Écrivains tunisiens de langue française
Les romans tunisiens sont moins connus que les romans marocains ou algériens. Le romancier tunisien le plus connu est probablement Albert Memmi qui a fini par s’identifier plutôt comme Français que comme Tunisien. Ahmed Mahfoud, professeur de littérature francophone à la faculté des Sciences Humaines et Sociales de Tunis, a fait valoir que les écrivains tunisiens de langue française n’ont pas la même pression que les Algériens qui eux, ont fait la guerre avec la métropole avant leur indépendance. Les Tunisiens ne sont donc pas entièrement tournés vers la France : « La colonisation n’a pas été aussi tragique qu’en Algérie ni aussi enracinée qu’au Maroc, cela épargne au Tunisien d’avoir une conscience très conflictuelle de ses rapports à l’ancienne métropole » (Mahfoudh 2002 :89).

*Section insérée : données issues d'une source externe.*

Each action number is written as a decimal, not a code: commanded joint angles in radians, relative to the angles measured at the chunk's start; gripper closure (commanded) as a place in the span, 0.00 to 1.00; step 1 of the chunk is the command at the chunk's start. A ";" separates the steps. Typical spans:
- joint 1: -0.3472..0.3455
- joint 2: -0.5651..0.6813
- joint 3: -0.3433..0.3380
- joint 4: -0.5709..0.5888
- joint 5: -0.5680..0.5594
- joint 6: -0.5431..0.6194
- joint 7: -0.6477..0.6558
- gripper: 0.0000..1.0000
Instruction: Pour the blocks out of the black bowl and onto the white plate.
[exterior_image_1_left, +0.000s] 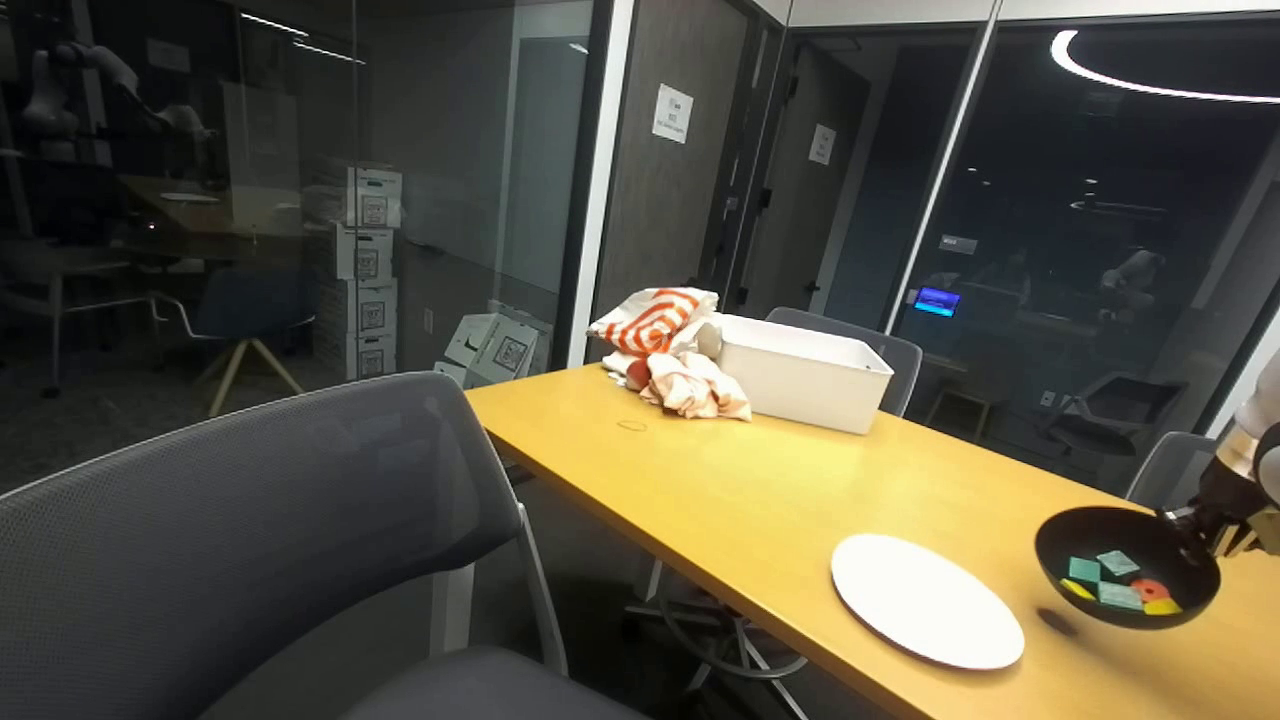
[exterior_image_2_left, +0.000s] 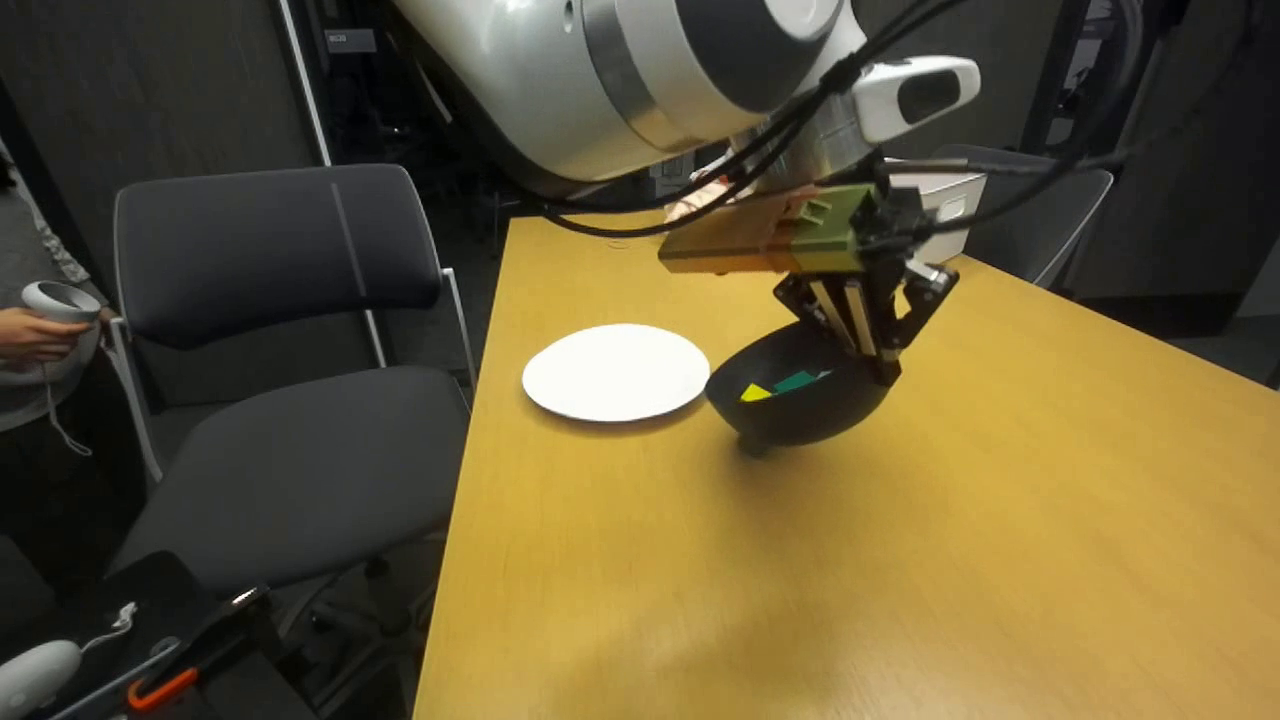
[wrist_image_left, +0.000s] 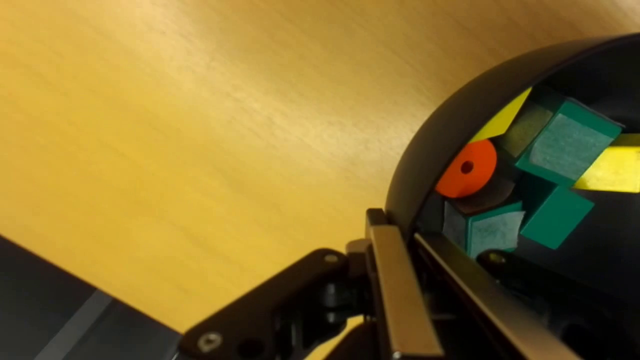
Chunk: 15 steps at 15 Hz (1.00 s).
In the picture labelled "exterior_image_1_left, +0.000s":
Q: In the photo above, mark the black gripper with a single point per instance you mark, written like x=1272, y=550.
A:
x=1232, y=499

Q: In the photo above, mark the red square block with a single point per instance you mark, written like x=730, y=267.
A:
x=1155, y=591

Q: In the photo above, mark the black bowl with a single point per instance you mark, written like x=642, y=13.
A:
x=1127, y=567

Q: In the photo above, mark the yellow square block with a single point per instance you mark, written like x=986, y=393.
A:
x=1163, y=605
x=1078, y=591

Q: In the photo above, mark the teal square block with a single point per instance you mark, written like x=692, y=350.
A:
x=1121, y=599
x=1085, y=569
x=1118, y=563

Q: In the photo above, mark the white round plate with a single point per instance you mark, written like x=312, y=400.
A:
x=927, y=601

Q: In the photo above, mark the light grey chair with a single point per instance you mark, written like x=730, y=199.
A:
x=1167, y=468

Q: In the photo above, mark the blue glowing screen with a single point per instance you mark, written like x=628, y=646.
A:
x=933, y=302

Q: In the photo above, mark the white plastic bin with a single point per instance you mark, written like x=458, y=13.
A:
x=803, y=371

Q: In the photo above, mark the orange white crumpled cloth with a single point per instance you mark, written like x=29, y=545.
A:
x=687, y=385

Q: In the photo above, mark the small paper door sign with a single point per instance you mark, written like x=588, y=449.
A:
x=821, y=146

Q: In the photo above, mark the orange white patterned pillow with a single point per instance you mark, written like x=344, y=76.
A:
x=652, y=316

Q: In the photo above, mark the white box with print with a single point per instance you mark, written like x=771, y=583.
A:
x=491, y=345

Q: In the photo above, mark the stack of white boxes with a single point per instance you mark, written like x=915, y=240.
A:
x=367, y=272

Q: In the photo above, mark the large grey office chair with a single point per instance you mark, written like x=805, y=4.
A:
x=252, y=563

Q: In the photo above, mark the dark chair with wooden legs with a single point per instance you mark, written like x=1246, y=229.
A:
x=241, y=321

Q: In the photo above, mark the white paper wall sign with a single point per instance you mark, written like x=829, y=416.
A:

L’autonomie littéraire et la censure en Tunisie
La Tunisie n’est pas un pays homogène, il a été de temps en temps conquis : il y a des chrétiens, des berbères, des traces de culture punique, arabo-islamique et méditerranéenne et le multiculturalisme est une composante essentielle de la thématique du roman tunisien. Mahfoudh constate que les écrivains tunisiens de langue française sont soit installés à l’étranger dans des postes universitaires, soit dans des fonctions diplomatiques. Les écrivains tunisiens de langue française qui sont au pays sont aussi bien des avocats, des universitaires ou des anciens hauts fonctionnaires (Mahfoudh 2002 :90).
Catherine Gravet, qui a fait beaucoup de recherches littéraires sur des écrivaines francophones, arrive à la conclusion que les écrivaines et surtout les femmes du Maghreb, qui sont invisibles depuis longtemps, trouvent un refuge dans la langue française. Cette langue de l’ancien colonisateur se développe alors en une langue de liberté qui permet aux Maghrébines de s’exprimer plus librement qu’en arabe. Les femmes maghrébines ont par tradition opté de s’exprimer dans la langue française pour pouvoir librement exprimer les thèmes du corps, de la sexualité, de l’éducation et de l’émancipation de la femme ou bien ceux touchant à l’aspect social et politique (Gravet 2017 :133).
Abir Kréfa, sociologue tunisienne, a écrit un article sur l’autonomie des écrivains tunisiens. Elle compare les caractéristiques de la littérature tunisienne à celle des écrivains belges, suisses ou bien québécois pour qui le français est utilisé comme langue quotidienne par rapport aux pays comme le Maghreb où seulement « les élites intellectuelles et les classes moyennes » l’utilisent (Kréfa 2013:397). Pour ce qui est de l’arabe littéraire, il est enseigné dans les études supérieures et est utilisé dans la presse et la littérature où l’accès est réservé à ceux qui ont été scolarisés. Kréfa décrit les années juste après l’indépendance comme un univers littéraire sous contrôle total de l’Etat. Cela a pris jusqu’aux années 1980 pour que la Tunisie voie des maisons d’édition privées s’établir et que ce contrôle s’affaiblisse.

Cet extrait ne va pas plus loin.